- [Exercise instructions]: Each line that holds the word "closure" counts once; give the total for the records below and nothing else.
START Records to use
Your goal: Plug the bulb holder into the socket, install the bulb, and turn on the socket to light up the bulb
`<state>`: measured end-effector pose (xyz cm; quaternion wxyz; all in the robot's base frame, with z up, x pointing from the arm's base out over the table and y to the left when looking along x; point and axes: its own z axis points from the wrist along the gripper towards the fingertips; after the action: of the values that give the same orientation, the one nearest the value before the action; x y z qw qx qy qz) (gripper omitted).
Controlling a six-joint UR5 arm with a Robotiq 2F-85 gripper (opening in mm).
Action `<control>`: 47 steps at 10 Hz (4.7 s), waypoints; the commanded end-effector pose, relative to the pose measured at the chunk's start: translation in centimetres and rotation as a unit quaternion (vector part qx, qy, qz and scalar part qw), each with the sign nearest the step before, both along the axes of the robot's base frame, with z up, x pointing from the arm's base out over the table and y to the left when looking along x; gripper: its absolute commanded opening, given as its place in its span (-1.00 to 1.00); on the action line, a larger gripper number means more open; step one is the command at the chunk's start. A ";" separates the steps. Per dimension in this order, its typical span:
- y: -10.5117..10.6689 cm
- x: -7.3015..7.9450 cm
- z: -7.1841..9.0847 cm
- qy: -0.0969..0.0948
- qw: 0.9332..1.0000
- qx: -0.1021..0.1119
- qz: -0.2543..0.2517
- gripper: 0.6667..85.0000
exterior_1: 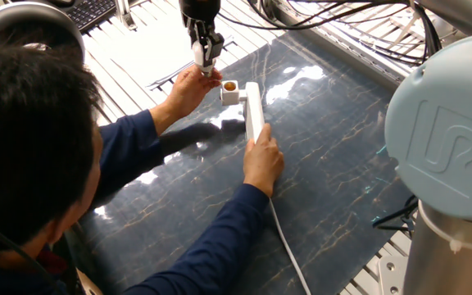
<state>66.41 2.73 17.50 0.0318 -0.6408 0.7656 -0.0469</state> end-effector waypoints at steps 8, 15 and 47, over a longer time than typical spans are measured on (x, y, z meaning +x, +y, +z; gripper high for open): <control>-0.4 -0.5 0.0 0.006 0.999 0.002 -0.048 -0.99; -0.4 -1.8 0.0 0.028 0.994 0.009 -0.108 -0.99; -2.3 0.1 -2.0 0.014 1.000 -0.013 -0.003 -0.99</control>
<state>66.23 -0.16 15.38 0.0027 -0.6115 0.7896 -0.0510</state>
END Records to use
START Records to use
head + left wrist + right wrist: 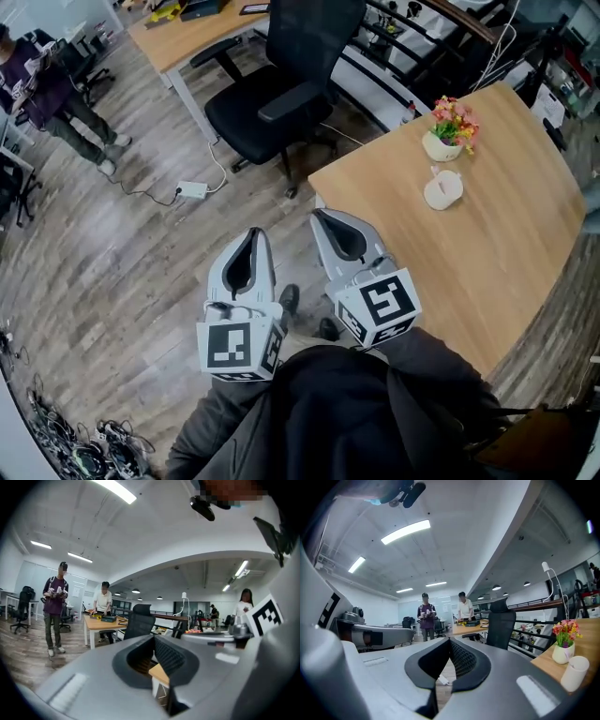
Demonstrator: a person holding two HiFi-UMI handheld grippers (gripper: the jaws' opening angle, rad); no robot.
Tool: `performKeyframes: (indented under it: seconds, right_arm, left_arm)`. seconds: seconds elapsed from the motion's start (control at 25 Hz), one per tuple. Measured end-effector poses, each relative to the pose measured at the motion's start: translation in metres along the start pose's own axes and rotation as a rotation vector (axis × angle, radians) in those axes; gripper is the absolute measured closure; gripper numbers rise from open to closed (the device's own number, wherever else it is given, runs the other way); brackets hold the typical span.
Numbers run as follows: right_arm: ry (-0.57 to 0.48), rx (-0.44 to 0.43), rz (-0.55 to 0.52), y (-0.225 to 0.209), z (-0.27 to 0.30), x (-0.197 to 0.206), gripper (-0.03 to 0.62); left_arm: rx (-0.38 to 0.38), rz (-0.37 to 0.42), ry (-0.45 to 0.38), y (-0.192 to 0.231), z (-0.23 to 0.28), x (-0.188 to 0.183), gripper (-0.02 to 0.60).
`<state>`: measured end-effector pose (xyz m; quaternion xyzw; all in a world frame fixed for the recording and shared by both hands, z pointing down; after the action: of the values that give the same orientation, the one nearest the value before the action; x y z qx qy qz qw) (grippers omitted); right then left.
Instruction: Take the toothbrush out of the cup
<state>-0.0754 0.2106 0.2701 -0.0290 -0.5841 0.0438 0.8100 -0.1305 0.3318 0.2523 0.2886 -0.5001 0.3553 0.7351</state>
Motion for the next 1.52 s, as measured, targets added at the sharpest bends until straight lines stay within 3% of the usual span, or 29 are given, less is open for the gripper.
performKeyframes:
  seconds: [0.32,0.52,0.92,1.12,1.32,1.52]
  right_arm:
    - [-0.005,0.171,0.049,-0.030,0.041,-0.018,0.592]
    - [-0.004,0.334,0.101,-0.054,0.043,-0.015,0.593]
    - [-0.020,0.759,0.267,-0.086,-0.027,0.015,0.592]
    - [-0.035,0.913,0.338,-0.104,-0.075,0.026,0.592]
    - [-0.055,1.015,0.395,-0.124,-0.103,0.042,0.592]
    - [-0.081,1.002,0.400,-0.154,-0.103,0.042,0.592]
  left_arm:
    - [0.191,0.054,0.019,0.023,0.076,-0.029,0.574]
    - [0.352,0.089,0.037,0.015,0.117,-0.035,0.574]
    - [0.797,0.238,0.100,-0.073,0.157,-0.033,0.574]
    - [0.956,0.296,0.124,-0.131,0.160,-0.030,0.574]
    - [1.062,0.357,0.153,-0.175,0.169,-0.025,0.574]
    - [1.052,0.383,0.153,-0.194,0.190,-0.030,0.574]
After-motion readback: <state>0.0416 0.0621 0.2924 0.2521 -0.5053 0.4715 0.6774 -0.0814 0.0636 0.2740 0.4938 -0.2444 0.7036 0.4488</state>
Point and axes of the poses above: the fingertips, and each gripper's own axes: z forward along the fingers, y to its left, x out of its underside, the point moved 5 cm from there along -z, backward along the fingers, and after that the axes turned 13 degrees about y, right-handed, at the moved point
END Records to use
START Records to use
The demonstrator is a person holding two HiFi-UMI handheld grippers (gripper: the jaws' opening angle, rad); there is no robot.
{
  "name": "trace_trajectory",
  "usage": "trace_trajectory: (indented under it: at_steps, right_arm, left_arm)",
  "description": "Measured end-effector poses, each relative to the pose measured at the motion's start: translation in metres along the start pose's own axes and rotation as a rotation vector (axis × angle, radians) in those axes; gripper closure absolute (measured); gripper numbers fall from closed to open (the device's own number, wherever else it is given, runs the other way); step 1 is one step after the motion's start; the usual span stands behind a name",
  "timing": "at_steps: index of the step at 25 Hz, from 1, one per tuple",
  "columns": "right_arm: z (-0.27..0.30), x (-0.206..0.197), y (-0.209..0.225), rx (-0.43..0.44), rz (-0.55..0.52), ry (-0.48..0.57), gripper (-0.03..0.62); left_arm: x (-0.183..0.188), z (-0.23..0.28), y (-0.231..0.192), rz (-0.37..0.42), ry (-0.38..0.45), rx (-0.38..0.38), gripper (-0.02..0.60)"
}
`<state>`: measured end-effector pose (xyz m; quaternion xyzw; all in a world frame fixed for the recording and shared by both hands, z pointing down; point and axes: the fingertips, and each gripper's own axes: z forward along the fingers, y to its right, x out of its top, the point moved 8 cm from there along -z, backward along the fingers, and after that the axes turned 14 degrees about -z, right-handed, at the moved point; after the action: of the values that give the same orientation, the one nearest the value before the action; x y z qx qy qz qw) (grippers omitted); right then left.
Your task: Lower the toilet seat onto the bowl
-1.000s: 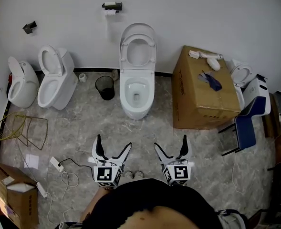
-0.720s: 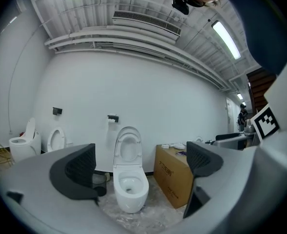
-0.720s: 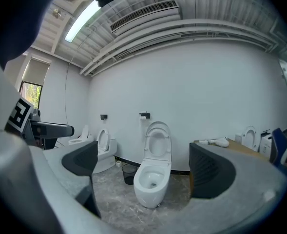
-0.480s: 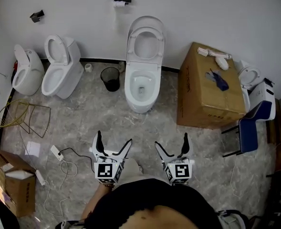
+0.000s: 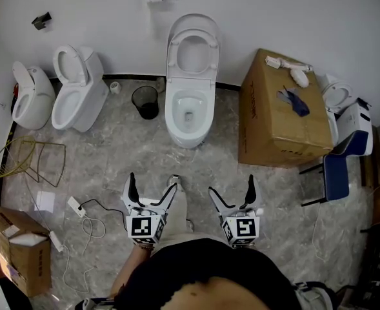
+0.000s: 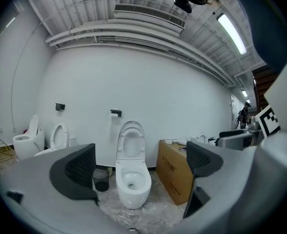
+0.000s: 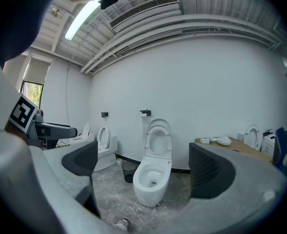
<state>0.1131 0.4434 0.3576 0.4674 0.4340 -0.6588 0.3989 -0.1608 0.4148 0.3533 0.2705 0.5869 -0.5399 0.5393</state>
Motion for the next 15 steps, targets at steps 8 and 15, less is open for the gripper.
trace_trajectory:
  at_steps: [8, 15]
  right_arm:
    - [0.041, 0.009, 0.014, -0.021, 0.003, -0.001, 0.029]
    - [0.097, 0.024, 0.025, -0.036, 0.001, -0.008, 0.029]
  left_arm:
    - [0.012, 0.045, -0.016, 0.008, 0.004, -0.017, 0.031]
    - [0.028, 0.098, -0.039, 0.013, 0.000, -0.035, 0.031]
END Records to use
- [Answer section]: 2